Stephen: Impiego molto tempo per ritornare a casa ogni giorno, quindi non sono molto libero in questo periodo. Mi costringo a sedermi sulla sedia per lavorare e spesso riesco ad usare soltanto i weekend, anche se con qualche difficoltà. Non avendo un piano, mi siedo e inizio a giocare con le varie funzioni. Appena noto qualcosa che mi piace, faccio partire la registrazione, ma la maggior parte del mio processo creativo lo reputo solo un’esplorazione di ciò che faccio. Sono pessimo nella gestione del tempo: penso molto e dedico meno tempo al mio artwork!
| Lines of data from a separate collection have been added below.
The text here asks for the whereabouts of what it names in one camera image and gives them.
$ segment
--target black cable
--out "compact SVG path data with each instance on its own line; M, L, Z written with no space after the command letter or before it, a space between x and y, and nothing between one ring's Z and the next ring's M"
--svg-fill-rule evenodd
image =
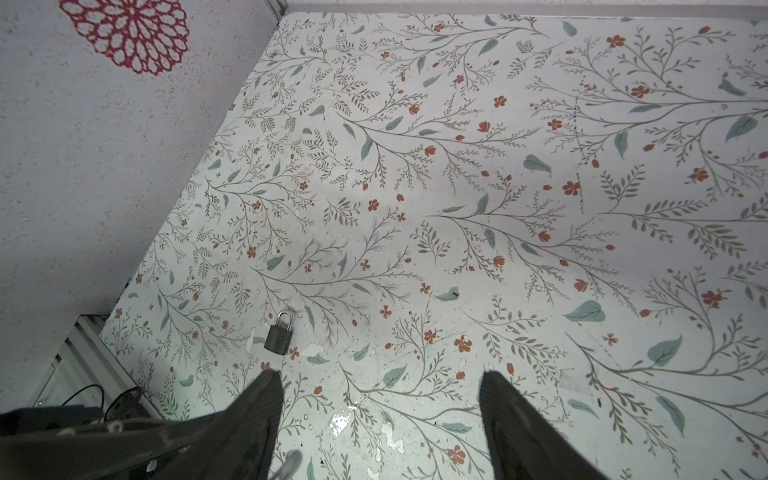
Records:
M65 406L69 403L70 400L72 400L74 397L78 396L80 392L83 390L90 389L92 386L98 387L99 390L101 390L101 411L104 411L104 387L99 385L98 383L92 383L89 386L84 386L83 388L79 389L77 392L73 393L71 397L66 399L64 403L61 404L61 406Z

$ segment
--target floral wallpaper
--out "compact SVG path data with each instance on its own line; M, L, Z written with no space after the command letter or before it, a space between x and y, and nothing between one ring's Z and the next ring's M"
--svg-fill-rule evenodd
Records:
M766 478L766 25L288 15L104 341L169 419L279 369L297 478L492 478L487 369L609 478Z

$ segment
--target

Il mio lavoro non ha significato, produco ciò che penso e ciò che penso sia figo per me e per gli altri. Attualmente lavoro con band e organizzatori di eventi e lo trovo molto divertente! Penso sia interessante finire un evento ed essere senza parole: questo è quello che cerco di trasmettere con la mia arte. Se riesci a sentire qualcosa, allora è perfetto!
Manuela: Dunque, potremmo riassumere il tuo lavoro con una frase che dici spesso: “I make things that I think are pretty”.
Stephen: Esattamente, questo è il mio processo. Io creo cose, se mi chiedono cosa significa rispondo “non lo so!”. Quando avevo vent’anni, ero appassionato alla corrente Dada, quindi ritengo che l’arte non abbia bisogno di avere un concetto. L’arte concettuale è grandiosa ma può soltanto essere “mi piace e non so perché” o perché mi fa sentire qualcosa. Non sono mai stato interessato a comunicare un’idea che covavo, non è il mio modo di lavorare.